# Decent box!



## 24ft fishmaster (Apr 26, 2012)

Yesterday left the the gulfbrezze ramp at sunrise started South the Seas were a little sloppy at the beginning but soon laid down we were running a 24-foot Bay series Yellowfin which did very well surprisingly for the conditions.First stop was about 30 miles out I was trying to get so Mingos and we were not disappointed by some of the biggest Mingos I've seen in a long time after getting our arms sore from pulling them up 280 feet we decided it was time to do the lazy man fishing and start deep dropping !The bite was definitely slower maybe in part to moon bit did manage a couple decent tiles.We were able to get a decent bite and around 600 foot of water 6:50 the coolest part is when for the first time I was able to see a Marlin it was all lit up swimming around the boat tried to throw a cigar minnow he was not interested and continued on with his route.Did get robbed a couple times by sharks but did manage 3 scamp a box full of mongos,golden tiles of course some big redsnapper 1 nice almaco.jack.Bait was live cigars for scamp and squid for mingos and tiles.Tight Ines and get out and go fishing!


----------



## 24ft fishmaster (Apr 26, 2012)

*mongos!*

nice mingos


----------



## Reel Sick (May 4, 2009)

Looks like a good eating box of fish. Those are some hoss mingos by the way.


----------



## cobe killer (Apr 13, 2008)

nice box of good eating. love them goldens!


----------



## 24ft fishmaster (Apr 26, 2012)

*studs*

19 inches


----------



## Chris V (Oct 18, 2007)

Stud Mingos!

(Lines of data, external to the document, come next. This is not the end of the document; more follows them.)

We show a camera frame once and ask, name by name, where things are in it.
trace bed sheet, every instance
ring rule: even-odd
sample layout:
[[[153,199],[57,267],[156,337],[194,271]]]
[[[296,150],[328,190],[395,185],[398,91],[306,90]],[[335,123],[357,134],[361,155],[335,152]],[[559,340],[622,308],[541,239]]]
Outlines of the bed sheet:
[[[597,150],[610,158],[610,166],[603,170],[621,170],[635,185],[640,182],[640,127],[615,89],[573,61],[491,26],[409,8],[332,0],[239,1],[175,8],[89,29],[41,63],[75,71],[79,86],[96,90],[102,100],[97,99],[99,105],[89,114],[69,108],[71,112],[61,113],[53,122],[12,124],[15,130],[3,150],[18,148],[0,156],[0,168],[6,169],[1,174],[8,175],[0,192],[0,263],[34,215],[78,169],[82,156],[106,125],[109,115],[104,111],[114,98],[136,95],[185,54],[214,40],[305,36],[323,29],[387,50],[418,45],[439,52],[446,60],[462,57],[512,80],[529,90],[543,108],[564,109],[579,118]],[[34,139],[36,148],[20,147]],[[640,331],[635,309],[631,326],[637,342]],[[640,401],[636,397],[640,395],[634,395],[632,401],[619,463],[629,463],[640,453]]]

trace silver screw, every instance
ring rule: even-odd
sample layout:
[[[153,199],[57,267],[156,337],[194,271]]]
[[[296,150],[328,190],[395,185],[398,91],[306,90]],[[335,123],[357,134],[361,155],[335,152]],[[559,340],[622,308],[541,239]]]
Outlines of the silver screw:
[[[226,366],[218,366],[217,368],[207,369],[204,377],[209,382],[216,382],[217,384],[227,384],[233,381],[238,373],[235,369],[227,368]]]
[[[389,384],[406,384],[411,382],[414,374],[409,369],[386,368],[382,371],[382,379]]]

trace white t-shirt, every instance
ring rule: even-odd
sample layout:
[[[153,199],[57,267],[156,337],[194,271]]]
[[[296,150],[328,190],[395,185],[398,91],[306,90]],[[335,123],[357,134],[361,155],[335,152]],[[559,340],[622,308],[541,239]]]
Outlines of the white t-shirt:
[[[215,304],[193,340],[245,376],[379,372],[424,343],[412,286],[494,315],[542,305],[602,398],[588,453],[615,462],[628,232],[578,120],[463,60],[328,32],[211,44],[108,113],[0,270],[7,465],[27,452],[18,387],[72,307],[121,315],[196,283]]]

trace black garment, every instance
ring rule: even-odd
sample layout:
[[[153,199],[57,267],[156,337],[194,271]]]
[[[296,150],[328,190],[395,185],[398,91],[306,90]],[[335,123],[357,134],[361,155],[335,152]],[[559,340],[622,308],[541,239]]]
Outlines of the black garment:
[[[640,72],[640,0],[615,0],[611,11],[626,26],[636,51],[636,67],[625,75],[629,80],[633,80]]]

Nice box of fish


----------



## stc1993 (Nov 23, 2014)

Any day you can get out & catch some like that is a real good day.


----------



## Lipz (Mar 19, 2013)

wow, nice mingos, so said marlin didn't took your bait!!!!


----------



## GROUPERKING (Sep 28, 2011)

A fine box of fish !


----------



## WhyMe (Apr 21, 2013)

Nice box of fish.
Whyme


----------



## 24ft fishmaster (Apr 26, 2012)

*Marlin*

pic of marlin


----------